Lugo (Ra). La campagna elettorale, quando organizza iniziative importanti, segnala davvero la febbre di un paese.

E il segretario del Pd della Bassa Romagna, Davide Ranalli, ci ha offerto una occasione importante: ha fatto incontrare una folta delegazione di artigiani con la responsabile nazionale del settore piccole e medie imprese del suo partito, Paola De Micheli.

Partiamo, dunque, da quel che è emerso dagli interventi, tutti “sinceri” e senza alcuna piaggeria verso gli interlocutori.

Prima di tutto è uscito il problema del costo del lavoro e dei difficili rapporti che si possono creare con alcuni dipendenti. In queste aziende il lavoratore è l’asso nella manica, quello che dà il valore aggiunto all’azienda, quindi non c’era traccia di rivalsa, solo l’osservazione che, in qualche caso, i birichini non mancano.

Un altro punto dolente è risultato quello dei rapporti con i committenti: I pagamenti sono lenti, qualche volta non ci sono e il ruolo della pubblica amministrazione è in questo caso negativo. I soldi non arrivano, lo hanno ricordato gli interventi, e pur senza parlare di responsabilità (anche gli artigiani conoscono la situazione dei comuni) prendono atto che in questo modo le amministrazioni rischiano di essere quelle che danno il colpo di grazie ad aziende già indebolite.

Infine la difficilissima relazione con gli istituti di credito.

In un caso il racconto è stato emblematico. Un artigiano vuole “passare”, ai suoi migliori dipendenti,la sua azienda che va bene, che ha un buon portafoglio ordini e che non ha mai avuto problemi con la banca.

Si è sentito rispondere che con questo cambio la società ripartiva da zero e che i due nuovi soggetti dovevano portare le garanzie del caso; il funzionario di banca ha però precisato che non erano interessati agli appartamenti, perché “non sa cosa farsene, ne ha fin troppi.”

Quel che più colpiva in questi pacati interventi era una specie di rassegnazione.
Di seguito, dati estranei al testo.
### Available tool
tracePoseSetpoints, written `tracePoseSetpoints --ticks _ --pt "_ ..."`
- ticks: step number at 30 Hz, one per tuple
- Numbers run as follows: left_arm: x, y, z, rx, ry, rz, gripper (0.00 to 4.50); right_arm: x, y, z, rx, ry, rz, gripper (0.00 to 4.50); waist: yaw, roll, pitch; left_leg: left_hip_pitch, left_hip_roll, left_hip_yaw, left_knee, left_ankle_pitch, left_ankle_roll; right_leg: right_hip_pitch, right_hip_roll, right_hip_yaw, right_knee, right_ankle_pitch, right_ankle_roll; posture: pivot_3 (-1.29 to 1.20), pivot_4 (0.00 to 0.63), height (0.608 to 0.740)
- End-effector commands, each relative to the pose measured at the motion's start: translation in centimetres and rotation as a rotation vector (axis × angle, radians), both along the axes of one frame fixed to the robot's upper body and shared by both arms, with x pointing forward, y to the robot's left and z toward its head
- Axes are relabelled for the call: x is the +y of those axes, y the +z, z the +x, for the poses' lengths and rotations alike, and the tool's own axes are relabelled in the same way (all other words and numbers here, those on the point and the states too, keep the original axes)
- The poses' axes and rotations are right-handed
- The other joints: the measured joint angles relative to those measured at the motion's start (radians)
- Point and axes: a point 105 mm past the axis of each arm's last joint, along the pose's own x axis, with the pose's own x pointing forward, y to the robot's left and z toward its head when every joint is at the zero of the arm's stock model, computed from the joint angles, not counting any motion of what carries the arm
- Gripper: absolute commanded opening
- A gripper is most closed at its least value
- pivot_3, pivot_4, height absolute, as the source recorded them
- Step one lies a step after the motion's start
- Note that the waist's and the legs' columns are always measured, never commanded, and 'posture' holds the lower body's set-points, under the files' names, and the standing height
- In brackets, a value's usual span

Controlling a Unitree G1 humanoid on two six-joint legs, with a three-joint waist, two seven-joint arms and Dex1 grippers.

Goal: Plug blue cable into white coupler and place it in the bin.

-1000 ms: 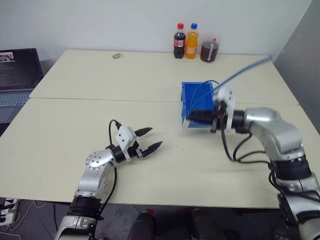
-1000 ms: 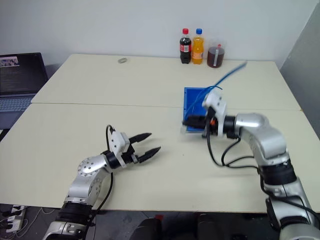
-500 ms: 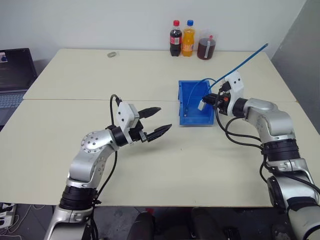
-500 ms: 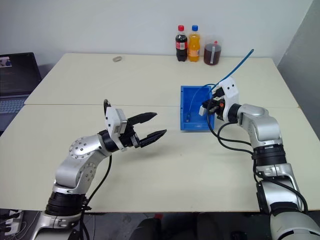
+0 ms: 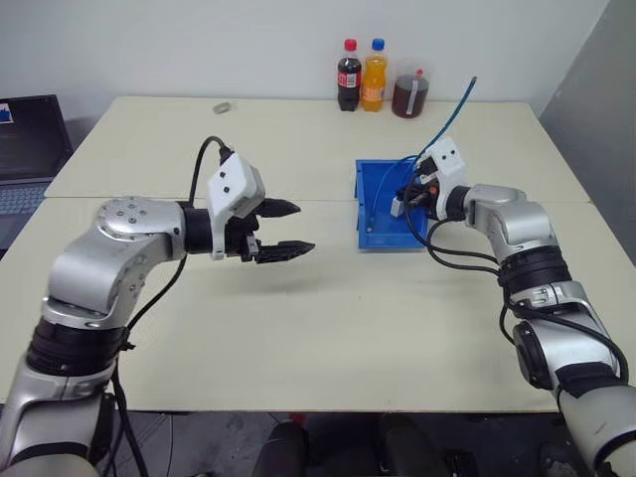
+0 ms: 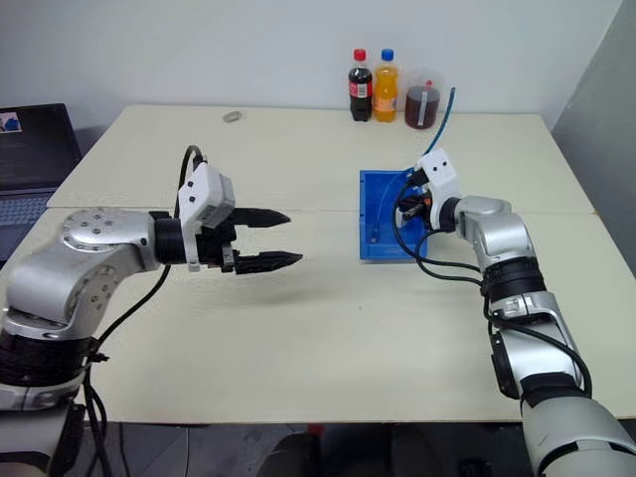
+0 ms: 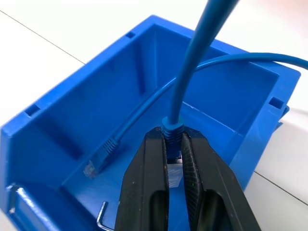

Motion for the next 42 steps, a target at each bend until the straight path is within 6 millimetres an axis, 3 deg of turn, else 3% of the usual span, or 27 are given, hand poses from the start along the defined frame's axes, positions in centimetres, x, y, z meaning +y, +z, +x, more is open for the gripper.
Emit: tracePoseSetpoints --ticks 1,7,14,15,22,31,42 --pt "-0.1 1.3 -0.4 -0.013 -0.033 0.018 3.61 0.8 1.5 -0.3 -0.009 0.072 0.023 0.12 0.000 0.000 0.000 0.000 0.000 0.000 0.000 0.000 0.000 0.000 0.000 0.000 0.000 0.000 0.000 0.00 0.150 0.740" --pt "-0.3 0.8 -0.4 0.002 -0.038 0.019 3.61 1.1 2.3 -0.4 0.002 0.088 0.052 0.12 -0.002 0.000 0.000 0.000 0.000 0.001 0.002 0.000 0.000 -0.002 0.000 0.002 0.007 0.000 0.000 0.00 0.150 0.740" --pt "0.0 0.5 -0.2 -0.004 -0.034 0.021 3.61 1.1 1.6 -0.1 0.033 0.066 0.006 0.12 -0.007 0.000 0.000 0.001 0.000 0.002 0.004 0.000 0.001 -0.004 0.000 0.002 0.013 -0.001 -0.001 0.00 0.150 0.740" --pt "0.0 0.6 -0.2 -0.008 -0.033 0.019 3.61 1.1 1.6 -0.1 0.035 0.065 0.007 0.82 -0.007 0.000 0.000 0.001 0.000 0.002 0.004 0.000 0.001 -0.004 0.001 0.002 0.013 -0.001 -0.001 0.00 0.150 0.740" --pt "-0.3 1.1 0.1 -0.048 -0.033 0.006 3.61 1.6 1.8 -0.1 0.043 0.078 0.018 2.35 -0.006 0.000 0.000 0.001 0.000 0.002 0.006 0.000 0.001 -0.004 0.000 0.002 0.014 -0.001 -0.001 0.00 0.150 0.740" --pt "-0.1 1.3 1.0 -0.091 -0.012 0.012 3.61 1.5 3.9 -0.4 -0.020 0.078 0.032 4.45 -0.007 0.000 0.000 0.000 0.000 0.002 0.010 0.000 0.001 -0.004 0.000 0.002 0.015 -0.001 -0.001 0.00 0.150 0.740" --pt "0.1 1.0 1.1 -0.105 -0.006 0.020 3.61 -0.2 6.7 -1.8 -0.116 0.061 -0.019 4.49 -0.006 0.000 0.000 0.000 0.000 0.001 0.012 -0.002 0.004 -0.004 0.001 0.002 0.016 -0.001 -0.001 0.00 0.150 0.740"
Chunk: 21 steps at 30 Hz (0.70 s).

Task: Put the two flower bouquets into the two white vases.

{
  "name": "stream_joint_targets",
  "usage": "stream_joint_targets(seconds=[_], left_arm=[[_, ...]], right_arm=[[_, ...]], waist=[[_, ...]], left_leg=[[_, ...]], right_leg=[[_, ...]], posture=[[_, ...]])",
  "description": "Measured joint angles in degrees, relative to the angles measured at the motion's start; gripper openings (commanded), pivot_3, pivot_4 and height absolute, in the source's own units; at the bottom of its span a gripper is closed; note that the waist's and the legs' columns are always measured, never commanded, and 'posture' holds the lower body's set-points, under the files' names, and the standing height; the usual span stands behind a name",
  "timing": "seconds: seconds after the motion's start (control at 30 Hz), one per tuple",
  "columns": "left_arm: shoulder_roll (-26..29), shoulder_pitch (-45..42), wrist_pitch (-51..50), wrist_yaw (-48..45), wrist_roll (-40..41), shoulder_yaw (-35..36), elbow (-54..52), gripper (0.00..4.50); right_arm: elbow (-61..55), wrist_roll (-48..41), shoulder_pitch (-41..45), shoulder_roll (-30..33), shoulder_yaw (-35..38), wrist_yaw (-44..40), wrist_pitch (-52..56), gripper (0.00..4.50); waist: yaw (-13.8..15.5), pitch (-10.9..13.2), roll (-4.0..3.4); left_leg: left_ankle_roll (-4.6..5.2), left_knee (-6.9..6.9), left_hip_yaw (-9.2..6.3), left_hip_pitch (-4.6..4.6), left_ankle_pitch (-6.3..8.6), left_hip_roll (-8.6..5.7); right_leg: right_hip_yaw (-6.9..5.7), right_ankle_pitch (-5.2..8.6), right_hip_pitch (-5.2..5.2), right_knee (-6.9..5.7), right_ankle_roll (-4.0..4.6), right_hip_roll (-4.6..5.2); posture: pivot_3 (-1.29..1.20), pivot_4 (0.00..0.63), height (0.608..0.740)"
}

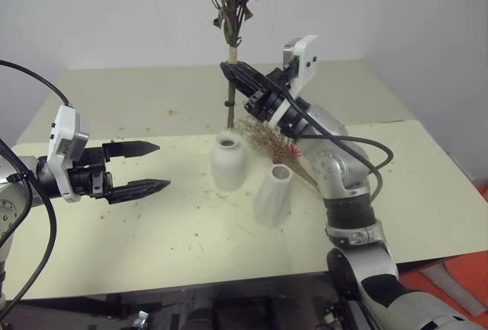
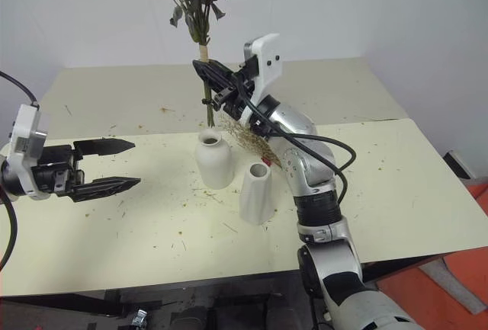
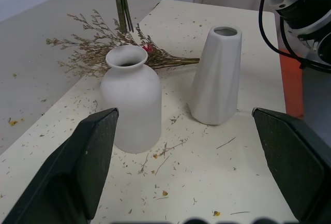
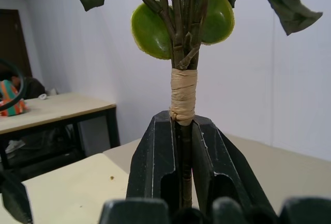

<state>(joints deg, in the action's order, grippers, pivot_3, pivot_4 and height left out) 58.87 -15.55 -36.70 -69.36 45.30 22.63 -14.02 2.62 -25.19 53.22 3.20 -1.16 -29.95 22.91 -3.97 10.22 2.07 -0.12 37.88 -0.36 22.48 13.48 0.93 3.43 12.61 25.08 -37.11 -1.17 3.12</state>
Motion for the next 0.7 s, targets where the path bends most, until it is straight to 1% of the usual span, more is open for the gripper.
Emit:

Una crisi troppo lunga ha travolto anche l’anima degli artigiani e sta rendendo sempre più difficile la già complessa partita del passaggio generazionale.

Hanno bisogno di un paese diverso, hanno bisogno di stimoli che diano speranza.

E’ per questo che a Paolo De Micheli, al termine dell’incontro, abbiamo posto due domande.


Nel corso del confronto con gli artigiani sono emersi vari problemi: cominciamo dal credito.

“Dobbiamo sbloccare il sistema sul fronte bancario con un quadro di regole stringenti nel rapporto tra raccolta del risparmio ed investimento in economia reale (e introdurre penalizzazioni e divieti come già proposto da 2009 sui derivati). La politica dei tassiva portata avanti in accordo con quadro europeo e va assolutamento introdotto il “ fattore Piccole e Medie Imprese” nel quadro di Basilea 3. Bisogna dare più forza (con nuovi finanziamenti) agli strumenti di garanzia (penso, ad esempio, al Confidi e al Fondo di garanzia, ridotti da Tremonti) e sviluppare gli incentivi alla patrimonializzazione dell’impresa.”
Fra i tanti aspetti che aggravano la crisi, c'è quello relativo ai lentissimi pagamenti della pubblica amministrazione: cosa può fare il prossimo governo rispetto a questo problema?

“Questo problema ha ormai assunto la dimensione di una vera e propria piaga sociale. E’ stato perciò molto opportuno e tempestivo l’intervento di Bersani che  ha confermato una iniziativa per il pagamento degli arretrati attraverso l’emissione di titoli di Stato a breve termine, che hanno tassi più bassi e sono più idonei, come copertura, per la tipologia e la composizione del debito della Pubblica amministrazione. L'effetto sull’economia, anche sul piano della liquidità, sarebbe molto positivo. Se Tremonti ci avesse ascoltano nel 2009, non saremmo arrivati a questo punto.”